#### Supplied information

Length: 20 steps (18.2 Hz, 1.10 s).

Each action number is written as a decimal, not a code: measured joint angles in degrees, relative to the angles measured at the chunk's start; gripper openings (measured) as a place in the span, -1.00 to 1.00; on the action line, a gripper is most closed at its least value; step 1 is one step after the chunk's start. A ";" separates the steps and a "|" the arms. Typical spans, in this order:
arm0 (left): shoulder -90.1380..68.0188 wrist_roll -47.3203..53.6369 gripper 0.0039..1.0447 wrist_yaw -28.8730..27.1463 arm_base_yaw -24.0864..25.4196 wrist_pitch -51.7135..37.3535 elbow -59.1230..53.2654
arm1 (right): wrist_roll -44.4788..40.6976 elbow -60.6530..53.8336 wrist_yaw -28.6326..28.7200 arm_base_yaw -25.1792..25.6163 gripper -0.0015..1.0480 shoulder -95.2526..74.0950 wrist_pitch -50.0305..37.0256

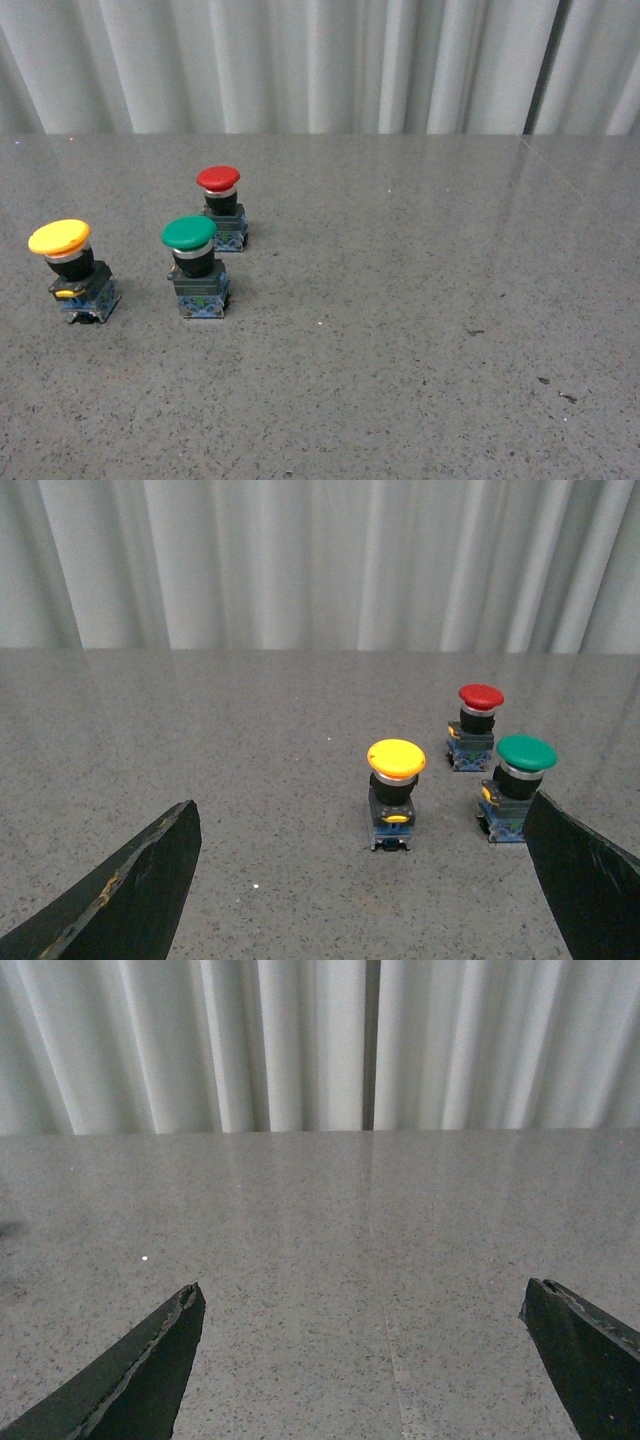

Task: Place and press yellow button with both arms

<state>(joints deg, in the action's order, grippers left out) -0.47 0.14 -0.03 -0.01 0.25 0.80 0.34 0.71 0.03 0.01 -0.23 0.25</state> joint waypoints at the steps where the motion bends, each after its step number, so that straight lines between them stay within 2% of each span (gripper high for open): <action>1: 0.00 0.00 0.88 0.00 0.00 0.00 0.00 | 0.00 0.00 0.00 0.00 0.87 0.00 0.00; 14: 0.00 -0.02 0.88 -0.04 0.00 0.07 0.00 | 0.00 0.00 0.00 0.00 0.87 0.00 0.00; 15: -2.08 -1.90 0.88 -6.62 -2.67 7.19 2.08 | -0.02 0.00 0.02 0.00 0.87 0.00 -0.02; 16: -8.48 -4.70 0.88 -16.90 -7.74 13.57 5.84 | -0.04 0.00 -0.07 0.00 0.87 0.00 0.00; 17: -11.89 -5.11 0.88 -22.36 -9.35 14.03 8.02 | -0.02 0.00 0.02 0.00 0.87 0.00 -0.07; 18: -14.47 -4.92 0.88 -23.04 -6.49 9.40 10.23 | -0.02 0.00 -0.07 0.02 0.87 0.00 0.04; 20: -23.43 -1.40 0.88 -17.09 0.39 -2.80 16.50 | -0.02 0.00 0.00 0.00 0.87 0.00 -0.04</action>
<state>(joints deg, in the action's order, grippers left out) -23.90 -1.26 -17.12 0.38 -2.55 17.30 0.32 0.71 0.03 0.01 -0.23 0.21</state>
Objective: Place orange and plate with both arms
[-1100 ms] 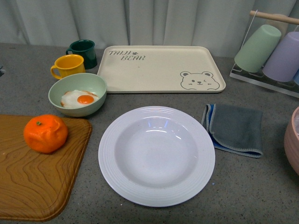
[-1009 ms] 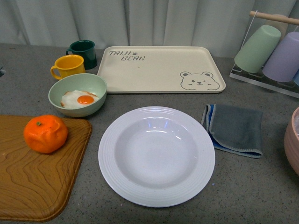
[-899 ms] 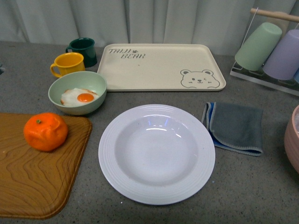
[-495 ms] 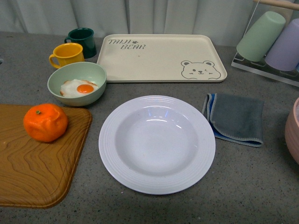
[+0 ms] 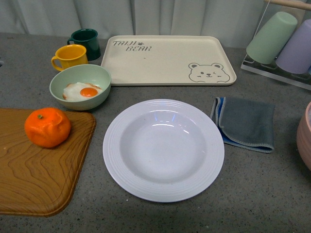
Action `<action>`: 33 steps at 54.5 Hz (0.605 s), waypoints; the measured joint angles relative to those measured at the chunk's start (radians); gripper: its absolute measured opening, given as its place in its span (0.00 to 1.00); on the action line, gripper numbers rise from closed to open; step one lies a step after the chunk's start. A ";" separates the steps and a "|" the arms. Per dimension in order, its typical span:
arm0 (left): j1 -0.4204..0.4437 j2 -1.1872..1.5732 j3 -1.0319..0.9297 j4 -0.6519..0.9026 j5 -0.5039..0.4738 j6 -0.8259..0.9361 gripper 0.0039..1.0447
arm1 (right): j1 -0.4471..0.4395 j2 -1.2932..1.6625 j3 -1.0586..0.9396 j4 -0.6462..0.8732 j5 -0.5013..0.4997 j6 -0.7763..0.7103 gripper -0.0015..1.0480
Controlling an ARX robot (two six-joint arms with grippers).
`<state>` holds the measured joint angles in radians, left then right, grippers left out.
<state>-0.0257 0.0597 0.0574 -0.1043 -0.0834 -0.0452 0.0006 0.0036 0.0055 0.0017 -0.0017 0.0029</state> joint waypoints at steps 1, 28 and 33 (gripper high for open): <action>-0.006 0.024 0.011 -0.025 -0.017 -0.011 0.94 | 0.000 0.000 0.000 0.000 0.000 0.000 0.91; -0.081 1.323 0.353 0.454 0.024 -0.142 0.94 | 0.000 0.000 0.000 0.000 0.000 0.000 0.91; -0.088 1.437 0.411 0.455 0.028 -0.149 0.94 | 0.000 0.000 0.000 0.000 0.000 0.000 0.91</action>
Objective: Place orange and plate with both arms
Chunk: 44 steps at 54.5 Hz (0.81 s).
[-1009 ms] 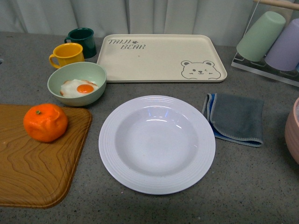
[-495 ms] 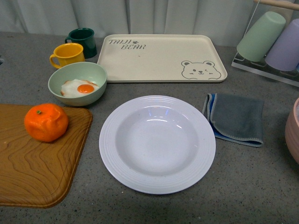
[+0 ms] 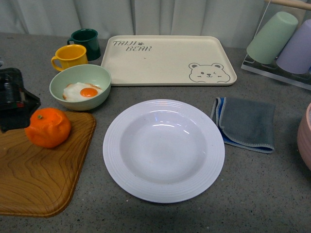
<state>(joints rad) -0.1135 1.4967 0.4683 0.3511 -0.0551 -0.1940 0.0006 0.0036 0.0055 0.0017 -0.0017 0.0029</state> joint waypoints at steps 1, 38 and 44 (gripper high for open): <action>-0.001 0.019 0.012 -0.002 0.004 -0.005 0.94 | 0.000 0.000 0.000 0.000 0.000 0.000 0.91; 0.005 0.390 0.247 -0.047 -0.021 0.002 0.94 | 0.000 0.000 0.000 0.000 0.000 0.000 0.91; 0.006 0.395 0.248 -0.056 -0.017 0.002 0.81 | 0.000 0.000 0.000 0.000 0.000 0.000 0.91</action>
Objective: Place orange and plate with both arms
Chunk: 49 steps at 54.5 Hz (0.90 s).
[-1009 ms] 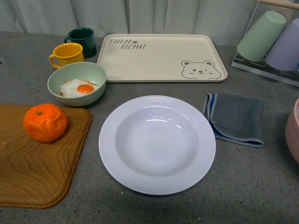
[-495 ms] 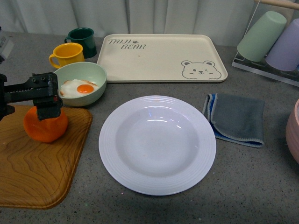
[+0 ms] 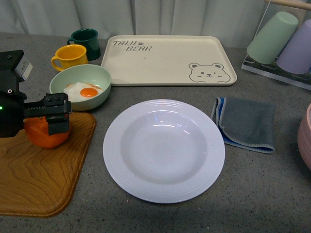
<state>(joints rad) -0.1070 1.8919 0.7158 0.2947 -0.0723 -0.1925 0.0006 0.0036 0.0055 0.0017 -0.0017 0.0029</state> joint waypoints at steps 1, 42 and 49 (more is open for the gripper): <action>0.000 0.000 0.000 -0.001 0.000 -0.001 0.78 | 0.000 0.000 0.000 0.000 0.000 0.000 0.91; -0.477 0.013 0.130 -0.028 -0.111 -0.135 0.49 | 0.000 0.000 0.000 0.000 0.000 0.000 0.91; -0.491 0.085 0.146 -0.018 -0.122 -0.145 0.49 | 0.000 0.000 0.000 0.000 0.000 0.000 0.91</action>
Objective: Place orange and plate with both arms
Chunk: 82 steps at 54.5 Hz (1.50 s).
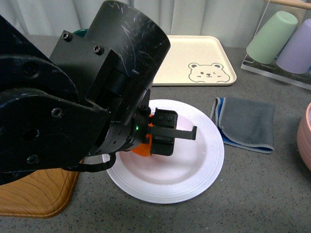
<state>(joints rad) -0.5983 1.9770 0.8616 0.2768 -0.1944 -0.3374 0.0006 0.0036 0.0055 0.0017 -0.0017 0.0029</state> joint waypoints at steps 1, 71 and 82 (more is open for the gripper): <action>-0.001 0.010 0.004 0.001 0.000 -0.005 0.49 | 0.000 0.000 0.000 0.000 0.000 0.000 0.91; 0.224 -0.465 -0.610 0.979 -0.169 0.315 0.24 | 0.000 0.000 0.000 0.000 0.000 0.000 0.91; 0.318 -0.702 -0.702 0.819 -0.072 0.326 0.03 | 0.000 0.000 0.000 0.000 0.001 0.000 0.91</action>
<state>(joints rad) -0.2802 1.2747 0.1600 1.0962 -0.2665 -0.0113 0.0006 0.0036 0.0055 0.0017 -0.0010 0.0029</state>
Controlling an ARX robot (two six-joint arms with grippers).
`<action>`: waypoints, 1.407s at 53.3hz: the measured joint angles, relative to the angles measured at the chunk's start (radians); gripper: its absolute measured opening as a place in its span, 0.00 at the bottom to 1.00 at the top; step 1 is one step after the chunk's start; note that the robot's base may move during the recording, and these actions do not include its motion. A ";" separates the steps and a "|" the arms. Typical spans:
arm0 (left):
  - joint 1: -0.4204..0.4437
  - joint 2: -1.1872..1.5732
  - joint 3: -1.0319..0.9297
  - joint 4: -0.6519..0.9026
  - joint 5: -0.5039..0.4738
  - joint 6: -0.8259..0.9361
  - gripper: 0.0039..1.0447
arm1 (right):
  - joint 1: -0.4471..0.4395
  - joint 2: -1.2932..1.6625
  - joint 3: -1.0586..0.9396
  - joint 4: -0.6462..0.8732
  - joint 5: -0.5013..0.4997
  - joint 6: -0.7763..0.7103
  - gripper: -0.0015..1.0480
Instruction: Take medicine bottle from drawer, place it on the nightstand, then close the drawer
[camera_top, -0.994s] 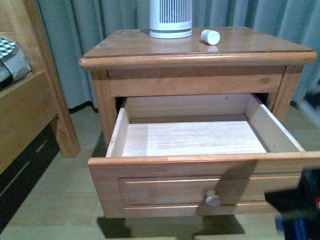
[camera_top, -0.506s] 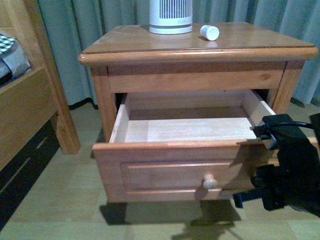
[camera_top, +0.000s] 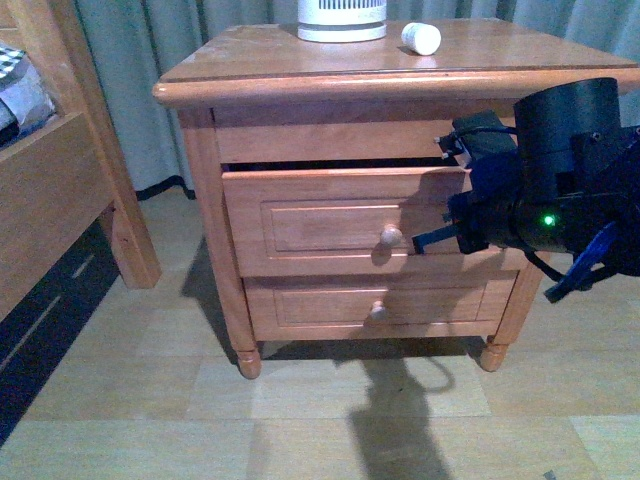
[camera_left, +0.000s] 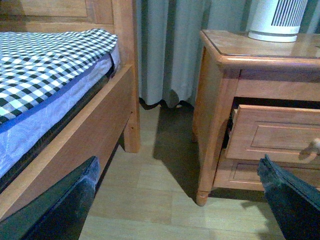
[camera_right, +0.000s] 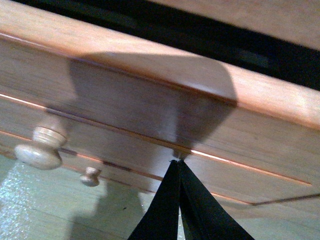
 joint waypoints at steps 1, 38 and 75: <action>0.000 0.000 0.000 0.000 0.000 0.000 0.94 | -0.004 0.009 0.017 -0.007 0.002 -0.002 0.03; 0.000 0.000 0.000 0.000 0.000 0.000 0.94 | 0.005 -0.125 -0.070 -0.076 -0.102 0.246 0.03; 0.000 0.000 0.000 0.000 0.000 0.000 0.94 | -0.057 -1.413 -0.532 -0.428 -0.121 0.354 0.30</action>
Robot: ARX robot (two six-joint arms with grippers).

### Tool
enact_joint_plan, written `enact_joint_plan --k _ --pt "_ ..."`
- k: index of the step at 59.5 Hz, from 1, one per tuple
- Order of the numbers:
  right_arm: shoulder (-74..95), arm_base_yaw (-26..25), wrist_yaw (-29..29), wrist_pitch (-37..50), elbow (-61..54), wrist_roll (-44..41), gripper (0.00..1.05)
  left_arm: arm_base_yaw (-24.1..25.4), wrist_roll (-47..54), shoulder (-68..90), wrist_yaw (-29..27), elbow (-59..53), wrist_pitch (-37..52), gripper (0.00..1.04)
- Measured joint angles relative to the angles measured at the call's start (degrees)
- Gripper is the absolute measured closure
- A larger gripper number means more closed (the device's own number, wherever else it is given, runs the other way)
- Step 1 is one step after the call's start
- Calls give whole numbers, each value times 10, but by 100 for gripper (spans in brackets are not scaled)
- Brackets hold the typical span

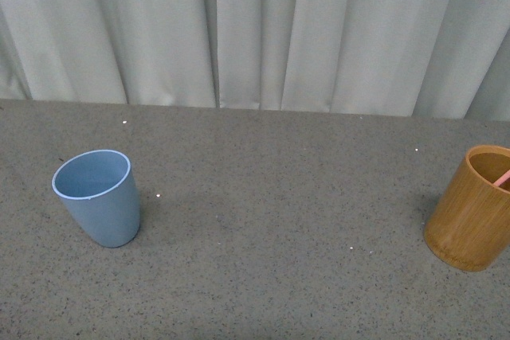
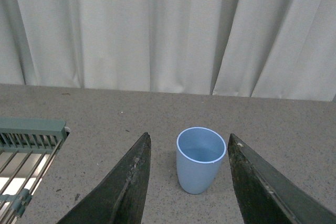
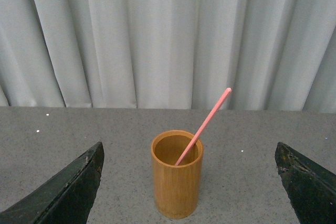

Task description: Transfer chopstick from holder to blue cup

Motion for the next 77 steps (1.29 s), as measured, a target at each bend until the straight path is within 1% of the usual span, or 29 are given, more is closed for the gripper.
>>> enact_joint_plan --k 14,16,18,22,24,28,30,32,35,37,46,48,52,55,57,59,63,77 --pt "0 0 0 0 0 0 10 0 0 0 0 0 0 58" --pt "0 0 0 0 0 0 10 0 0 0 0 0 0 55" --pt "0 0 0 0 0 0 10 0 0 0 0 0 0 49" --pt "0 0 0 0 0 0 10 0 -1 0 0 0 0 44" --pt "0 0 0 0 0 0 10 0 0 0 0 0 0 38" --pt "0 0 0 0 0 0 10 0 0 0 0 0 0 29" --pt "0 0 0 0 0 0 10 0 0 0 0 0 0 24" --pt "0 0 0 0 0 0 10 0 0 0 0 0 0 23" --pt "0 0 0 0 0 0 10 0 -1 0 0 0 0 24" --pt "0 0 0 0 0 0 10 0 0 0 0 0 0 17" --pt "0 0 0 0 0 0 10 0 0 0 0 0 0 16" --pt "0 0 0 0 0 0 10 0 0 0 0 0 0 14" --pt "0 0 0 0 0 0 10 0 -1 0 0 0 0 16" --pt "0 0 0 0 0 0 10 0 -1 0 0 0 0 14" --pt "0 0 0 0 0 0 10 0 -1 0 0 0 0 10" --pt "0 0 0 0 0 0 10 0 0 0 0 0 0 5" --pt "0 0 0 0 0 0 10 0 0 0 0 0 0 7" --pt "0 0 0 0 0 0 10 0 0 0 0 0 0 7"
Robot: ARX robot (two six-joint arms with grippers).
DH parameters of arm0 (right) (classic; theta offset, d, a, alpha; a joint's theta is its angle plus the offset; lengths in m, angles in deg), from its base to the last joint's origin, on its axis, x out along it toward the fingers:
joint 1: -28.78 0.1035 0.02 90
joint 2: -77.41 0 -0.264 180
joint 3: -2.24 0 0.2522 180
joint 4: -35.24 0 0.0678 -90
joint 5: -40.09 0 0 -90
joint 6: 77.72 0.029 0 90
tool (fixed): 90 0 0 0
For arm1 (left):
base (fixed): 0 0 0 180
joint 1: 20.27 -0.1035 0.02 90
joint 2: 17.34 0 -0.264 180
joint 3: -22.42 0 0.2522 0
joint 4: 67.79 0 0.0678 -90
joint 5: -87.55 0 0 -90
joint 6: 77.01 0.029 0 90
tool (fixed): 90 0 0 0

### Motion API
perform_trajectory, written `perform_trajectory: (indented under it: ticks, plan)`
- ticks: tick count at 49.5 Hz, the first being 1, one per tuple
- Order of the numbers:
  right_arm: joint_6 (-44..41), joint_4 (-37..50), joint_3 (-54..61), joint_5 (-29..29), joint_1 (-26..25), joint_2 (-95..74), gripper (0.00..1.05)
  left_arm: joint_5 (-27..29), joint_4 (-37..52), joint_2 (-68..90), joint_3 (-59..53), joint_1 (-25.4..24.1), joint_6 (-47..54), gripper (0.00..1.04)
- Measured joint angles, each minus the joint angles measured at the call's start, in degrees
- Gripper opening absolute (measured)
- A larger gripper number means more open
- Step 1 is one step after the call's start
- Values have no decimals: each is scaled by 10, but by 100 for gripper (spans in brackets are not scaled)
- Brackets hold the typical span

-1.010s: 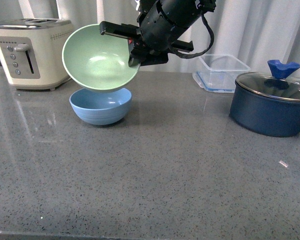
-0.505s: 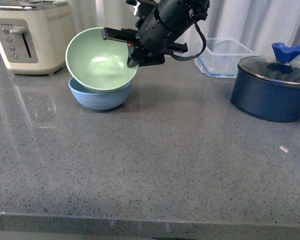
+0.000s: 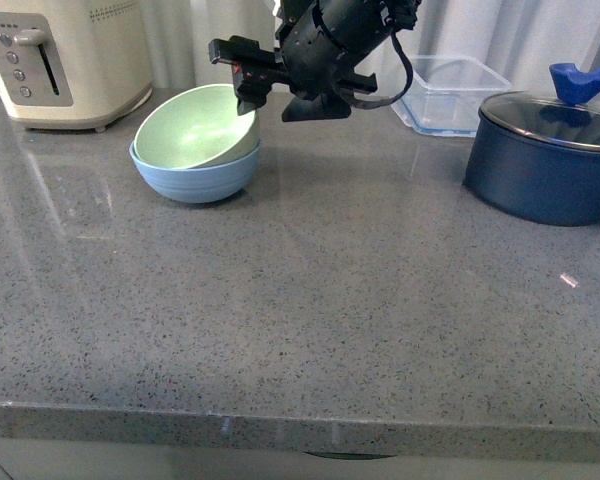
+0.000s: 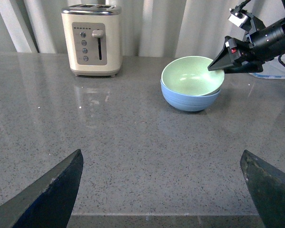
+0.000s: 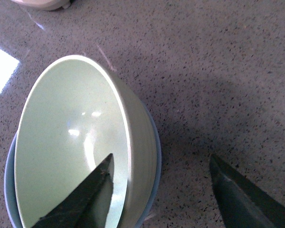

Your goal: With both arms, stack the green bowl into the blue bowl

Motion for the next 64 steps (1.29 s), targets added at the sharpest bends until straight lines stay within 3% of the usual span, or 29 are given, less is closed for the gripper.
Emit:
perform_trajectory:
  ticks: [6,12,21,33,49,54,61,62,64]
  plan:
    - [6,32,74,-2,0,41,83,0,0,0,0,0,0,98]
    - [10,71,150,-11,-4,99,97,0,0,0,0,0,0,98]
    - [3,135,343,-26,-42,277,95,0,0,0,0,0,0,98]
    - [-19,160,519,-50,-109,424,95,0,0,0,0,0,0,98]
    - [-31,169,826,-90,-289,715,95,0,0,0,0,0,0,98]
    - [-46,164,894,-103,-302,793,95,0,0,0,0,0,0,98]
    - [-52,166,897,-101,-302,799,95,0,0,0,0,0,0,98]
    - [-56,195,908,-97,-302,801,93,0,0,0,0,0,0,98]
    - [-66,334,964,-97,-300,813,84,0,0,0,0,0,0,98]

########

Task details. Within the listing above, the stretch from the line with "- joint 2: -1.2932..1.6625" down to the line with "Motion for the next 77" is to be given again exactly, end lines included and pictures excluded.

Response for this exercise.
  - joint 2: -1.2932..1.6625
  - joint 3: -1.0586..0.9396
  - joint 4: -0.6462..0.8732
  - joint 5: -0.5013..0.4997
  - joint 6: -0.7763..0.7103
  - gripper: -0.0015..1.0480
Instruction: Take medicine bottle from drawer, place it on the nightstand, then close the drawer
[camera_top, -0.994s] 
[camera_top, -0.506s] 
[camera_top, +0.000s] 
[camera_left, +0.000s] 
[camera_right, +0.000s] 
 joint waypoints at steps 1, 38 and 75: <action>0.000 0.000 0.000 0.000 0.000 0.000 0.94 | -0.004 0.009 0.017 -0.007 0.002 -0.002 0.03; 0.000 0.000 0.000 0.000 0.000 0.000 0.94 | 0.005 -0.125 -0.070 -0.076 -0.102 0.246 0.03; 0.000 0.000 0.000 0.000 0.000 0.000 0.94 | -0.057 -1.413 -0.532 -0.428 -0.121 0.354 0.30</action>
Robot: ARX robot (two six-joint arms with grippers).

### Tool
enact_joint_plan, written `enact_joint_plan --k _ --pt "_ ..."`
- k: index of the step at 59.5 Hz, from 1, one per tuple
- Order of the numbers:
  right_arm: shoulder (-74..95), arm_base_yaw (-26..25), wrist_yaw (-29..29), wrist_pitch (-37..50), elbow (-61..54), wrist_roll (-44..41), gripper (0.00..1.05)
  left_arm: arm_base_yaw (-24.1..25.4), wrist_roll (-47..54), shoulder (-68..90), wrist_yaw (-29..27), elbow (-59..53), wrist_pitch (-37..52), gripper (0.00..1.04)
- Measured joint angles relative to the angles measured at the call's start (degrees)
- Gripper is the absolute measured closure
- A larger gripper number means more closed (the device's own number, wherever else it is given, runs the other way)
- Step 1 is one step after the call's start
- Calls give whole numbers, each value times 10, but by 100 for gripper (spans in brackets are not scaled)
- Brackets hold the typical span


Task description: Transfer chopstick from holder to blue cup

Motion for the next 77 steps (1.29 s), as measured, a target at each bend until the straight path is within 1% of the usual span, or 29 are given, more is closed for the gripper.

The exercise is done; no more work remains.